• Exercise objective: Each record below should appear again exactly as written.

• Dataset:
•••••
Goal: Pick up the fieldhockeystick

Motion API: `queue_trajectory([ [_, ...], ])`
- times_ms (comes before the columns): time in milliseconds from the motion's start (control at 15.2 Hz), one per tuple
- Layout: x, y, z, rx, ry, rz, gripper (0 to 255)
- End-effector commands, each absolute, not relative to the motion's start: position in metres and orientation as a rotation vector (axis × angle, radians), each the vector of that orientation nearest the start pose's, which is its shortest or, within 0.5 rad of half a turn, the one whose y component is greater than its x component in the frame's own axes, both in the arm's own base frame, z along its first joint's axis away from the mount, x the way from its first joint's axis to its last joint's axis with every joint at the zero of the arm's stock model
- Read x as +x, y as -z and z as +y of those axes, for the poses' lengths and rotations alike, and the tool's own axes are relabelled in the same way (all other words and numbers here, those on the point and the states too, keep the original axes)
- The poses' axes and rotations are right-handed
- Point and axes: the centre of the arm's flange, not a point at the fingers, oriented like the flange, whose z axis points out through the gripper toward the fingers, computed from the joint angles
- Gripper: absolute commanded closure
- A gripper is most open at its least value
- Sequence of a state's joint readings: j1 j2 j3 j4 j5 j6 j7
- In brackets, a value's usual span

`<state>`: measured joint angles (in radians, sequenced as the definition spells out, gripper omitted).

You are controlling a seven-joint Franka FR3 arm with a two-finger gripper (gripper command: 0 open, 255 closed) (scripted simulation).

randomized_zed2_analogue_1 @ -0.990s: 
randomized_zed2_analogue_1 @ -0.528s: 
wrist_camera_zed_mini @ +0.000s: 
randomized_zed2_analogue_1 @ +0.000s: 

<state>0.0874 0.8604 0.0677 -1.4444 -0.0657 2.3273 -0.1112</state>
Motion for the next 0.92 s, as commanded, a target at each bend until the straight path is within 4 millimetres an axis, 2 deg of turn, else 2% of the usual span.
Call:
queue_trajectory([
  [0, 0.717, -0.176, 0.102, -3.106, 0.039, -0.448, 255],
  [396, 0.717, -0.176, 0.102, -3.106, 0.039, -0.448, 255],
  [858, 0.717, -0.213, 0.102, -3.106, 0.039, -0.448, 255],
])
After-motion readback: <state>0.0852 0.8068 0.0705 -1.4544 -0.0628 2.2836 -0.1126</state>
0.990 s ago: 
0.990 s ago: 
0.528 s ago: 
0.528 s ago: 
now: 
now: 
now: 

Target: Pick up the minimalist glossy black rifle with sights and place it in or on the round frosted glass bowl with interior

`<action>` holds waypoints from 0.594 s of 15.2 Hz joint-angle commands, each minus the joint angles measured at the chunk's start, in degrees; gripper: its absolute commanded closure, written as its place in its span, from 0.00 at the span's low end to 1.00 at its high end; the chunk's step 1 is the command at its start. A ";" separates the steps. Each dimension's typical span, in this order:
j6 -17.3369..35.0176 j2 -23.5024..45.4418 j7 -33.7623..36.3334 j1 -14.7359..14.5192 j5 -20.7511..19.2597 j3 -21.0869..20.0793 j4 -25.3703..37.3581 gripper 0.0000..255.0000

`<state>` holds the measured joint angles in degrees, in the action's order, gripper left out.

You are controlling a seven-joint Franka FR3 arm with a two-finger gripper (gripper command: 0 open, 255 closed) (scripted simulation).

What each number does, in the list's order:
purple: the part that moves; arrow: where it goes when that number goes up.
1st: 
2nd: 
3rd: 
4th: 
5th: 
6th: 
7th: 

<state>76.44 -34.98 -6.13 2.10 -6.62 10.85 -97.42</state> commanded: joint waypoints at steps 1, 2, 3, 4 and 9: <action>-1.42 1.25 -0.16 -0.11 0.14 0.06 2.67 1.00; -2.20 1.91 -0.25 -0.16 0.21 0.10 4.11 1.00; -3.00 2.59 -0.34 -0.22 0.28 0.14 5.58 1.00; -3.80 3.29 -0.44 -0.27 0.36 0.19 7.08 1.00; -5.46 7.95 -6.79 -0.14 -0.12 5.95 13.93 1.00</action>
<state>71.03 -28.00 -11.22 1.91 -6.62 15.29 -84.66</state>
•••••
• Answer area:
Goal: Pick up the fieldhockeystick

Motion API: `queue_trajectory([ [_, ...], ])`
- times_ms (comes before the columns): time in milliseconds from the motion's start (control at 15.2 Hz), one per tuple
- Layout: x, y, z, rx, ry, rz, gripper (0 to 255)
- End-effector commands, each absolute, not relative to the motion's start: position in metres and orientation as a rotation vector (axis × angle, radians), each the vector of that orientation nearest the start pose's, which is its shortest or, within 0.5 rad of half a turn, the one whose y component is greater than its x component in the frame's own axes, both in the arm's own base frame, z along its first joint's axis away from the mount, x the way from its first joint's axis to its last joint's axis with every joint at the zero of the arm's stock model
- Read x as +x, y as -z and z as +y of those axes, for the poses' lengths and rotations alike, and the tool's own axes are relabelled in the same way (all other words and numbers here, those on the point and the states too, keep the original axes)
- The poses' axes and rotations are right-handed
- Point and axes: the centre of the arm's flange, not a point at the fingers, oriented like the flange, whose z axis points out through the gripper toward the fingers, computed from the joint angles
- Gripper: absolute commanded closure
- A gripper is most open at its least value
- Sequence of a state's joint readings: j1 j2 j3 j4 j5 j6 j7
- In brackets, a value's usual span

`<state>`: measured joint angles (in radians, sequenced as the definition spells out, gripper omitted).

You are controlling a seven-joint Franka FR3 arm with a two-finger gripper (gripper command: 0 open, 255 closed) (scripted simulation).

randomized_zed2_analogue_1 @ -0.990s: 
randomized_zed2_analogue_1 @ -0.528s: 
wrist_camera_zed_mini @ +0.000s: 
randomized_zed2_analogue_1 @ +0.000s: 

<state>0.0874 0.8604 0.0677 -1.4444 -0.0657 2.3273 -0.1112</state>
Motion for the next 0.92 s, as commanded, a target at each bend until the straight path is within 4 millimetres an axis, 2 deg of turn, else 2% of the usual span.
Call:
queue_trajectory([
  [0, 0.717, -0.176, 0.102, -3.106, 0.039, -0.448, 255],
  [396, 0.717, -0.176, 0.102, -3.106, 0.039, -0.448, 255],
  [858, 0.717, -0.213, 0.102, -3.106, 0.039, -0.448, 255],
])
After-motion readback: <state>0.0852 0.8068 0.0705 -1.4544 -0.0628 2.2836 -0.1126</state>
0.990 s ago: 
0.990 s ago: 
0.528 s ago: 
0.528 s ago: 
now: 
now: 
now: 

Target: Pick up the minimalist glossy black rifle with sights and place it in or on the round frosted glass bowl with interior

`<action>` holds waypoints from 0.594 s of 15.2 Hz joint-angle commands, each minus the joint angles measured at the chunk's start, in degrees; gripper: its absolute commanded closure, written as its place in its span, from 0.00 at the span's low end to 1.00 at its high end; the chunk's step 1 is the command at its start. A ";" separates the steps. Each dimension's typical span, in this order:
j6 -17.3369..35.0176 j2 -23.5024..45.4418 j7 -33.7623..36.3334 j1 -14.7359..14.5192 j5 -20.7511..19.2597 j3 -21.0869..20.0793 j4 -25.3703..37.3581 gripper 0.0000..255.0000

`<state>` holds the measured joint angles in degrees, in the action's order, gripper left out.

You are controlling a seven-joint Franka FR3 arm with a two-finger gripper (gripper command: 0 open, 255 closed) (scripted simulation).

What each number does, in the list's order:
purple: the part that moves; arrow: where it goes when that number goes up.
1st: 
2nd: 
3rd: 
4th: 
5th: 
6th: 
7th: 

<state>76.44 -34.98 -6.13 2.10 -6.62 10.85 -97.42</state> commanded: joint waypoints at steps 1, 2, 3, 4 and 9: <action>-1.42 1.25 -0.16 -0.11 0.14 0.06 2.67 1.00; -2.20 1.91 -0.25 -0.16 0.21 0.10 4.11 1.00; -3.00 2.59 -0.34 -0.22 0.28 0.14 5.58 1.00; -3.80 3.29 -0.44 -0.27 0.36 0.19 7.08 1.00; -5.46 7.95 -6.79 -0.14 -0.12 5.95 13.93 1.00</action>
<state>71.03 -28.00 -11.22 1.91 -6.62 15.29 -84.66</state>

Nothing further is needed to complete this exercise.